Nuestro corazón no sabe de leyes, sino de amor, y de una esperanza siempre abierta a lo que nos trasciende.
Hay veces que nos empeñamos en que el árbol de nuestra vida dé frutos, y como le falta la savia por dentro, vamos a la frutería compramos fruta de temporada y la colgamos de nuestras ramas…, un par de días nos alegra el verlas allí, pero no tardan en estropearse. Nuestro corazón solo sabe de grandes anhelos. No se conforma con una justicia de mínimos, que puede estar bien para las reglamentaciones sociales, pero nuestra vida necesita algo más que ilusiones tasadas.
Cuando comiences un camino mira al horizonte, mira a dónde te lleva; y si aquella visión te llena de anhelo el corazón, inicia la senda poniendo atención a las piedras que te puedas encontrar. Tan importante es mirar todos los días, al amanecer, la luz que baña nuestro destino, como atender el resto del tiempo los recodos que pueden desviarte, los socavones que te pueden hacer caer.

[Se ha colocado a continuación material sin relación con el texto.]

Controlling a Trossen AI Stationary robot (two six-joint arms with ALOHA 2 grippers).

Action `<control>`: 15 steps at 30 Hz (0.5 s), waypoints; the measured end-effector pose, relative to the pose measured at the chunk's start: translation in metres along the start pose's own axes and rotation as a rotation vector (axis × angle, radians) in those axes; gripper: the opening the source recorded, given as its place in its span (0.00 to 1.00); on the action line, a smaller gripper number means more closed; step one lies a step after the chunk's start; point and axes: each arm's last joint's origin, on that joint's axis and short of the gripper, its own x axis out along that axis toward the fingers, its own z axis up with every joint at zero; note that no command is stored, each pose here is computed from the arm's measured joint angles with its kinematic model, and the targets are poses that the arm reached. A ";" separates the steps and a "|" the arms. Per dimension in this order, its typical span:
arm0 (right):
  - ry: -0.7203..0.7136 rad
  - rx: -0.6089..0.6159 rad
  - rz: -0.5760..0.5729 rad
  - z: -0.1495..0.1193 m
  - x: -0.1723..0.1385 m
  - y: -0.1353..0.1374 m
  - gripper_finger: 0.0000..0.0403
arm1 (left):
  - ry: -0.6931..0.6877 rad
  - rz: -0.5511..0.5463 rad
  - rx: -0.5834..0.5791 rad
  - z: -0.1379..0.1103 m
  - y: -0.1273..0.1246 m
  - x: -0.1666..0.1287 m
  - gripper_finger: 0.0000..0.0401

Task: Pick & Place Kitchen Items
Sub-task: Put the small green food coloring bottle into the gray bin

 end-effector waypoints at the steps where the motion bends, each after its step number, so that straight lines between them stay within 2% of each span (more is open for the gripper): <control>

La mediocridad del que reza a Dios y guarda rencor a su hermano; de quien dice con los labios: “te quiero”, pero con los ojos lo desmiente; la ambigüedad de quien acalla su conciencia con limosnas tasadas; del que cree en Cristo pero confía más en su dinero y evita llenarse de su Palabra…, esa hipocresía tiene poco recorrido. A las primeras dificultades lo abandona todo.
Nuestras limitaciones nos harán humildes y autocríticos. Pero nuestro corazón necesita enamorarse del todo, entregarse por entero, vivir en plenitud. Es un tirano que no se conforma con menos.